Duque hails from Colombia and has lived most of his life in Bogota, an intensely creative and imaginative place. “I love this city,” Duque says. “It’s been an endless source of inspiration, especially for its vernacular graphics.” Bogota inspired him to create a passion project, Popular de Lujo, which views the city as a work of art in and of itself and showcases the work of hundreds of artists.
Duque always wanted to be a designer, so much so that he didn’t have a backup plan for university. “When I was asked for a second choice of study on the university application form, I didn’t know what to say,” he says. “I’ve loved drawing since I was a child, but it wasn’t until school that I realized I had a knack for all things graphic.”

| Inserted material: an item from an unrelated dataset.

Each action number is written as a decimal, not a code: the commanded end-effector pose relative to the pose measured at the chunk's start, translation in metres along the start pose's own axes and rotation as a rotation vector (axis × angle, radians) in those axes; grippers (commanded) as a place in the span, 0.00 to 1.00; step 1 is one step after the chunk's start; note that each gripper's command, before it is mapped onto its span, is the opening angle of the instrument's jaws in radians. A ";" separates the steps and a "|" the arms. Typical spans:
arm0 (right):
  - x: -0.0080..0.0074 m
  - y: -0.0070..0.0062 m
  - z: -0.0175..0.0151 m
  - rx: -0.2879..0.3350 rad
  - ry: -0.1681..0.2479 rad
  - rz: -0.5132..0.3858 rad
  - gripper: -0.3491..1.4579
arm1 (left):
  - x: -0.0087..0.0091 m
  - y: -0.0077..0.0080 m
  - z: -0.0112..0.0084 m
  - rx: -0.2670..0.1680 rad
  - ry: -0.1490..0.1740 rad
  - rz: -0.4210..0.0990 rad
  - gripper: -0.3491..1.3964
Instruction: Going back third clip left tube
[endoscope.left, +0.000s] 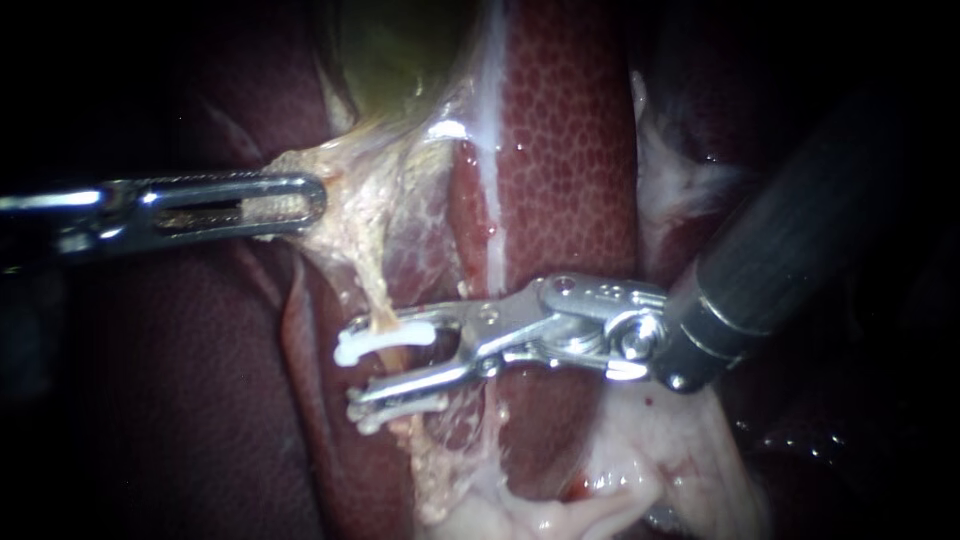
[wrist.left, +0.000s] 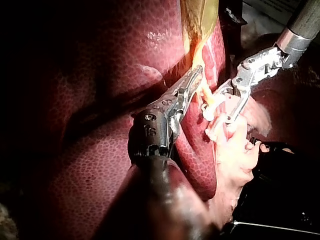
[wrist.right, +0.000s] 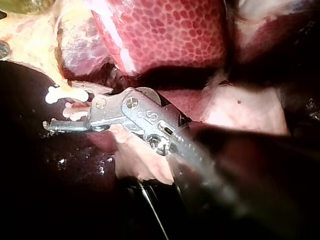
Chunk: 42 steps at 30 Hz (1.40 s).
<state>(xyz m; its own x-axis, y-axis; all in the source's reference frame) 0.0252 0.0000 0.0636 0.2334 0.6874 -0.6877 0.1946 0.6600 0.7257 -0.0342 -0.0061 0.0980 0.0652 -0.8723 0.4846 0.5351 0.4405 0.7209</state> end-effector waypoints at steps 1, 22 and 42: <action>0.0001 0.0001 -0.0001 -0.014 0.002 -0.007 0.52 | 0.0000 0.0000 0.0000 -0.001 0.000 0.000 0.00; 0.0025 -0.0024 -0.0106 -0.007 0.004 -0.067 0.52 | 0.0000 0.0000 0.0001 -0.001 0.000 0.000 0.00; 0.0065 -0.0060 -0.0175 -0.023 0.007 -0.106 0.52 | 0.0016 0.0002 0.0022 -0.012 -0.009 0.008 0.00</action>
<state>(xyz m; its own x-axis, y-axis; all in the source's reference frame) 0.0088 0.0058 0.0545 0.2067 0.6151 -0.7609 0.1964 0.7358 0.6481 -0.0361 -0.0070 0.1003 0.0614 -0.8666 0.4953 0.5430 0.4454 0.7119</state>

He enrolled at the National University of Colombia and completed his graduate studies in Barcelona. As Duque was undergoing formal education, he was sharpening his skills on the side through research, experimentation, and independent learning, drawing inspiration from the punk aesthetic and Dada artistic movement.
"NoigoNoigo", Juan Esteban Duque
His top advice for up-and-coming designers is to nurture their experimental sides and let their creativity flourish. “I always tell my students that, apart from their commercial work, they should pursue personal projects to explore their interests, experiment, and do all the things that working with clients doesn’t allow.”
Duque also takes this advice himself and finds that tending to personal work helps him manage intense workloads. “Having personal projects alongside my business projects is precisely what keeps me from getting burned out,” he says. “When I work on my personal projects, I don’t feel like I'm working. It’s pure joy.” He also suggests exercising, eating well, resting, and setting aside valuable personal time as ways to stay creative under pressure.
He believes that building trust and rapport with clients is fundamental to a project’s success, so his first step in any campaign is to have an in-depth conversation about the project. “I don’t like briefs,” Duque says. “I prefer conversation. Afterward, I turn the information over in my head for a few days, and the idea or principle that will shape the project will eventually emerge.” For Duque, the most critical aspects of design are clarity, impact, and a twist.
Duque loves the design world because it gives him the opportunity to create new things constantly. “Each project is unique,” he says. He plans to continue growing as a professional by experimenting and inventing, continually pushing the limits of creativity. In terms of his personal growth, Duque intends to keep learning from his mistakes. “I think that’s the only way to grow as a person,” he says.